PROMPT: Copy the complete listing word for word, but do not carry over any images.
── THE DATA ──
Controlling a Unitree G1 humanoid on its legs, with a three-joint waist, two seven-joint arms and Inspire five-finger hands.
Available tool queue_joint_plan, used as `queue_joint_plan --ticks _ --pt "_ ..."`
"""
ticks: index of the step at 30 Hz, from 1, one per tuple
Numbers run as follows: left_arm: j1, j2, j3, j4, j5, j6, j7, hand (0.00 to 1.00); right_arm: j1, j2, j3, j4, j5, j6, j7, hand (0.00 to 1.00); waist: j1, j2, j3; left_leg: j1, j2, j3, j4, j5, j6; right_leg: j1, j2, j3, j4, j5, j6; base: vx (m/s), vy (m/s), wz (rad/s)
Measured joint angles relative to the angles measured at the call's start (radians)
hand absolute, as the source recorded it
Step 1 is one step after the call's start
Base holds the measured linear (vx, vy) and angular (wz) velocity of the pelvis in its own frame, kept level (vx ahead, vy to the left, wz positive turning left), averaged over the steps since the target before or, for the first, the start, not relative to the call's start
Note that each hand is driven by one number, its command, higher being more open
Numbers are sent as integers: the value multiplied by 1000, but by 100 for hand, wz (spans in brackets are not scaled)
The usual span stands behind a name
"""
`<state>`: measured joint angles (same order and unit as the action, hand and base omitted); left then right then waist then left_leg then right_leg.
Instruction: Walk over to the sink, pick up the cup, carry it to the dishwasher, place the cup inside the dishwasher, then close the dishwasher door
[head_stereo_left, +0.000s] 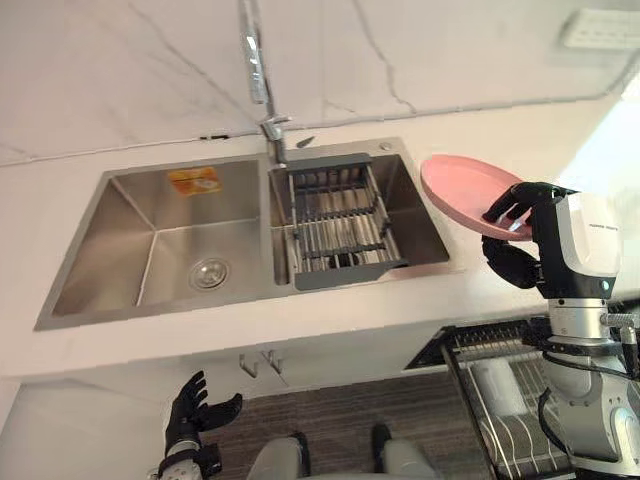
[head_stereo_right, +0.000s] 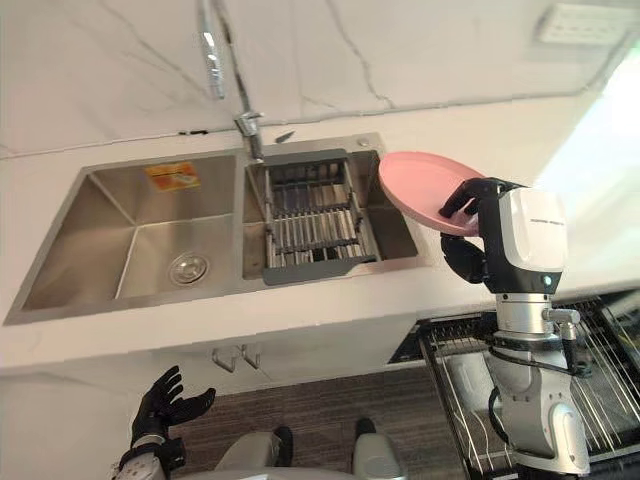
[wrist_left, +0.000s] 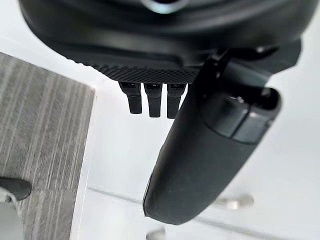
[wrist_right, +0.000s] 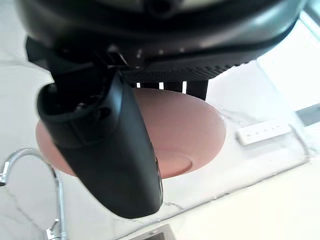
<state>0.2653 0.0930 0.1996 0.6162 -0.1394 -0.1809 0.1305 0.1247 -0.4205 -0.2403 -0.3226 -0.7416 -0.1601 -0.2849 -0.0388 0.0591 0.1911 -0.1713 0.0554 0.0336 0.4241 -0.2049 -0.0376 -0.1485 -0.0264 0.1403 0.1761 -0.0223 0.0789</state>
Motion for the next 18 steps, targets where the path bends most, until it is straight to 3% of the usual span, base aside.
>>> queue_joint_plan --ticks 2,3,5,7,9,10,13,15,18 --pt "11 -14 24 13 -8 0 23 90 -7 2 13 23 -9 24 -2 30 -1 2 4 -13 8 71 8 -11 13 -29 -10 6 -32 21 -25 -87 148 -120" --pt "10 -17 43 24 -12 -1 25 90 -7 3 14 45 -13 40 -2 30 0 12 17 -9 29 114 -3 -5 36 -29 -32 -54 -38 27 -67 -98 133 -109" --pt "7 -8 68 44 -19 -1 27 90 -11 15 16 78 -34 49 -1 30 14 15 31 -1 52 188 -5 1 54 -87 -70 -189 118 -8 -68 -92 105 -105" --pt "-6 8 90 82 -18 3 37 90 -10 25 16 105 -39 49 0 30 23 14 31 17 66 248 -6 -2 55 -63 -103 -294 279 -122 -77 -58 13 -75" --pt "-7 8 105 92 -18 3 38 90 -10 26 16 106 -41 46 0 30 27 8 31 17 73 275 0 -14 51 -20 -118 -346 283 -181 -77 -49 -95 -54" --pt "-8 0 109 101 -19 5 42 90 -17 24 14 118 -46 44 -2 30 24 16 33 -1 91 270 32 -32 29 11 -92 -360 186 -187 -45 -46 -120 -44" --pt "19 -3 109 101 -19 4 41 90 -15 37 14 147 -46 51 -6 30 31 34 15 23 111 262 -19 -17 5 50 -28 -319 59 -115 -48 17 -94 -60" --pt "31 -9 110 112 -26 5 55 90 6 39 6 147 -46 56 -14 30 24 25 9 44 112 274 -72 8 -7 70 -4 -292 -16 -67 -62 85 -86 -48" --pt "26 -18 106 139 -27 6 56 90 50 71 -30 149 -45 71 -14 30 21 23 7 68 105 264 -99 27 -10 97 5 -277 -56 -42 -62 158 -40 -23"
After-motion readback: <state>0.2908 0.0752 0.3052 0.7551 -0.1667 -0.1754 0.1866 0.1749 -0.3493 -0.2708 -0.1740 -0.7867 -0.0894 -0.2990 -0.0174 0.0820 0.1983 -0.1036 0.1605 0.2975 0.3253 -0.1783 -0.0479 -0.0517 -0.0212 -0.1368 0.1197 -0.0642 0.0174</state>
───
ANSWER SPACE:
Controlling a Unitree G1 humanoid on its legs, with a three-joint waist, two seven-joint arms and Inspire five-finger hands.
Available tool queue_joint_plan, used as `queue_joint_plan --ticks _ --pt "_ ..."`
"""
ticks: index of the step at 30 Hz, from 1, one per tuple
Numbers run as follows: left_arm: j1, j2, j3, j4, j5, j6, j7, hand (0.00 to 1.00); right_arm: j1, j2, j3, j4, j5, j6, j7, hand (0.00 to 1.00); waist: j1, j2, j3; left_leg: j1, j2, j3, j4, j5, j6; right_leg: j1, j2, j3, j4, j5, j6; base: vx (m/s), vy (m/s), wz (rad/s)
Measured joint angles relative to the angles measured at the call's start (radians)
hand absolute, as the source recorded it
Step 1 is one step after the call's start
Base holds the measured linear (vx, vy) and angular (wz) velocity of the pelvis in its own frame, kept level (vx ahead, vy to the left, wz positive turning left), averaged over the steps since the target before or, for the first, the start, not relative to the call's start
Note that each hand is driven by one number, its command, higher being more open
Numbers are sent as integers: the value multiplied by 1000, but by 100 for hand, wz (spans in brackets are not scaled)
The usual span stands behind a name
"""
`<state>`: measured joint angles (same order and unit as the action, hand and base omitted); left then right then waist then left_leg then right_leg.
Instruction: Walk over to the sink, pick up the cup, carry it to the dishwasher, place the cup inside the dishwasher, then close the dishwasher door
[head_stereo_left, +0.000s] 
[head_stereo_right, +0.000s] 
[wrist_left, +0.000s] 
[wrist_right, +0.000s] 
<state>0.2653 0.0930 0.1996 0.6162 -0.1394 -0.1809 0.1305 0.1247 -0.4205 -0.2403 -0.3226 -0.7416 -0.1601 -0.2849 -0.0388 0.0591 0.1911 -0.1713 0.0554 0.0336 0.4241 -0.2049 -0.0376 -0.1485 -0.0264 0.1403 0.1761 -0.0223 0.0789</state>
Motion for the next 18 steps, targets where the path bends most, until it is straight to 3% of the usual span, base aside.
>>> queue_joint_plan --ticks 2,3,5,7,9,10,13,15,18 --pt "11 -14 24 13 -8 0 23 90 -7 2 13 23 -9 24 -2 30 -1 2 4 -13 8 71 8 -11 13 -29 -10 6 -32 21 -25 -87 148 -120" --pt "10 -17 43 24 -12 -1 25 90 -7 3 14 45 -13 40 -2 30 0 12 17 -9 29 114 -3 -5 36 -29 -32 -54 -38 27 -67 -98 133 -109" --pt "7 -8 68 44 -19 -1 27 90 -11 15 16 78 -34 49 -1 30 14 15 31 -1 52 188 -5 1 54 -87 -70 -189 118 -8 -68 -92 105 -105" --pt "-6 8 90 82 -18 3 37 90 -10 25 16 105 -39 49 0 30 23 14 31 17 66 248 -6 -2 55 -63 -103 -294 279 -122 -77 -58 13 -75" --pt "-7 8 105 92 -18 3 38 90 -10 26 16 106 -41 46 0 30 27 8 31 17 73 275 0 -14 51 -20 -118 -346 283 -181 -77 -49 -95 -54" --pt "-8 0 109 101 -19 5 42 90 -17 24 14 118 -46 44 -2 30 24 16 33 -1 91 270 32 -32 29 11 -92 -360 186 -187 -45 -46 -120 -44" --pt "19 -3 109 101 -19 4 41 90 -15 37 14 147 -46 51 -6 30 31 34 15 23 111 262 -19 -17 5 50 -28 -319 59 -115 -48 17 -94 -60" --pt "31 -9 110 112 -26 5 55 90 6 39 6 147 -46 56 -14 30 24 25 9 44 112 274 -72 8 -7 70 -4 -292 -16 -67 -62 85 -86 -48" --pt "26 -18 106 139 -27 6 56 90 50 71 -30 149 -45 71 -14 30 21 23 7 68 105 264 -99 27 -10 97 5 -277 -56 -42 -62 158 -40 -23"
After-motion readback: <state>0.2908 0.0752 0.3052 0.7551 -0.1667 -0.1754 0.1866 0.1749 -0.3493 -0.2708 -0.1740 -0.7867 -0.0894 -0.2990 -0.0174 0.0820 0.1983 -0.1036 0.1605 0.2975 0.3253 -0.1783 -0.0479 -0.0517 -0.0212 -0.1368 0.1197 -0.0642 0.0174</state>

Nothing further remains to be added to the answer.